Pour le CNPS, la contractualisation individuelle «isolera» les professionnels en les exposant à la tutelle des caisses. Même si ces contrats spécifiques sont conformes à un document type élaboré par l'Union nationale des caisses d'assurance-maladie (UNCAM), le suivi du dispositif pourrait être très différent selon les départements, le zèle des directeurs de CPAM ou l'existence de conflits locaux. Le risque d'arbitraire existe. «L'objectif est de renforcer la pratique contractuelle, et non pas de s'y opposer, a martelé Roselyne Bachelot au Sénat. Ces contrats ne se substituent pas à la convention. C'est la raison pour laquelle la procédure d'élaboration du contrat type, si elle ne s'inscrit pas dans le cadre conventionnel classique, n'exclut pas les syndicats conventionnels et l'UNOCAM (Union nationale des organismes complémentaires santé) , ce qui me paraît très important.»
Etats généraux: les opposants sur les plates-bandes de la convention?
Depuis la suppression, l'an passé, du droit d'opposition aux avenants conventionnels, les organisations hostiles à la convention n'ont plus voix au chapitre. Jamais consultés, ou presque. L'organisation des prochains états généraux, à compter de janvier 2008, leur donne l'opportunité d'un retour spectaculaire. D'autant qu'il ne s'agit plus seulement de parler de démographie (la réponse à la mobilisation des jeunes médecins sur la liberté d'installation) mais bien de l' «organisation de la santé». La vocation de ces états généraux est donc extrêmement large et ils embrasseront forcément nombre de thèmes conventionnels. De là à penser qu'ils fixeront un cadrage serré sur tous les sujets, et même videront les négociations conventionnelles d'une partie de leur substance, il n'y a qu'un pas. Dans nos colonnes (« le Quotidien » du 5 novembre), Roselyne Bachelot a prévenu : «Dans ce qui relève du dialogue conventionnel, les états généraux de l'organisation de la santé devront fournir des orientations à prendre en compte.» Ce n'est pas un hasard si «l'Intersyndicale majoritaire» des médecins libéraux (MG-France, FMF, Espace Généraliste, Union collégiale) a repris des couleurs et promet d'apporter lors des états généraux «ses propositions pour organiser le système de soins». La FMF a programmé une assemblée générale extraordinaire le 16 décembre (lire page 6). Au menu : les états généraux, mais aussi l'opportunité de signer la convention.Si l'on ajoute la volonté des jeunes médecins, grands absents des discussions conventionnelles, de se faire enfin entendre à cette occasion, on mesure mieux les enjeux politiques de ce rendez-vous. Qui risquent d'éclipser quelque peu les négos habituelles…
ARS: quelle place pour les professionnels libéraux?
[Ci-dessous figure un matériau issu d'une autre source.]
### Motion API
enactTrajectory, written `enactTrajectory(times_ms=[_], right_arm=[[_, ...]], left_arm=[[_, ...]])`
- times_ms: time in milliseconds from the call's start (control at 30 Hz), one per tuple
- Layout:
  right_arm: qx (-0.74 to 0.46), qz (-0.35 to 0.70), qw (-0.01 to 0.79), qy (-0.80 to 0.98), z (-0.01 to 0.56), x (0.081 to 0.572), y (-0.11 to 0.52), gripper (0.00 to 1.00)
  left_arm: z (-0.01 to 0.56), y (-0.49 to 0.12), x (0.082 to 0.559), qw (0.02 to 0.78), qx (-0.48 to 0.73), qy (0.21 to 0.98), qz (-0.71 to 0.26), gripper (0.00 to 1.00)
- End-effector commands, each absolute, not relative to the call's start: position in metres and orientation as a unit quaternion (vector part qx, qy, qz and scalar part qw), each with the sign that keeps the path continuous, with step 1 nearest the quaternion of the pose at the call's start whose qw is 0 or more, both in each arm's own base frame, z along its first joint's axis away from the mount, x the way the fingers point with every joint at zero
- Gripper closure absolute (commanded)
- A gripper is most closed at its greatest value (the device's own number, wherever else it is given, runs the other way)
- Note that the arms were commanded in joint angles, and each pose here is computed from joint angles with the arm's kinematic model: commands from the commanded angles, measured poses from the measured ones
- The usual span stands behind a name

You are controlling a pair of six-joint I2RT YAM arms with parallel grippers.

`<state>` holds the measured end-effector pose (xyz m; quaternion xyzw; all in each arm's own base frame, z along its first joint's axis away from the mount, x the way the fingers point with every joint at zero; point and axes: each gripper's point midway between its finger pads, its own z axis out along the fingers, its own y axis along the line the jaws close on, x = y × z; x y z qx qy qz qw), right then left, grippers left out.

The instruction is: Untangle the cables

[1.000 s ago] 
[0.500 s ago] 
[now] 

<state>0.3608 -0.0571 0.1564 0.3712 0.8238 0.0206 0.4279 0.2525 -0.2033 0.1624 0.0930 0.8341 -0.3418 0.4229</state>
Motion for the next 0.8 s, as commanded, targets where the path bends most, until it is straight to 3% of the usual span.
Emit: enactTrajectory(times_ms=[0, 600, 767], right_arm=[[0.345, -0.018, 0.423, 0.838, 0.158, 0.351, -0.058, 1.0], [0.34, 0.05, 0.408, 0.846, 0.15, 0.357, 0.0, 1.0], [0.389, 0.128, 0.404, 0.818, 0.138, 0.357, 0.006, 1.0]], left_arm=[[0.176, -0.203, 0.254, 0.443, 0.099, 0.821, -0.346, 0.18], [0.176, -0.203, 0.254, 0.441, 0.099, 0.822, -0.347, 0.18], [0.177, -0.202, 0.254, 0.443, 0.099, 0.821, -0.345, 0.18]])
Quel sera le périmètre des futures agences régionales de santé (ARS) ? Les libéraux de santé pourront-ils s'y faire entendre ou seront-ils noyés dans des structures aux mains de l'administration hospitalière et de l'assurance-maladie ? Faudra-t-il demain négocier son budget en région ? Les réponses à ces questions pèseront lourd sur la vie conventionnelle. «Pourquoi ne pas introduire une marge de bonification dans la convention nationale des médecins libéraux, une enveloppe régionale, un ORDAM [un objectif régional des dépenses d'assurance-maladie, NDLR] ?», a déjà suggéré Roselyne Bachelot lors du premier colloque sur les ARS.
Pour certains, la menace est claire : avec les ARS, l'Etat sera tenté de s'affranchir du système conventionnel. Ce qui serait une autre façon de reprendre la main sur la médecine libérale.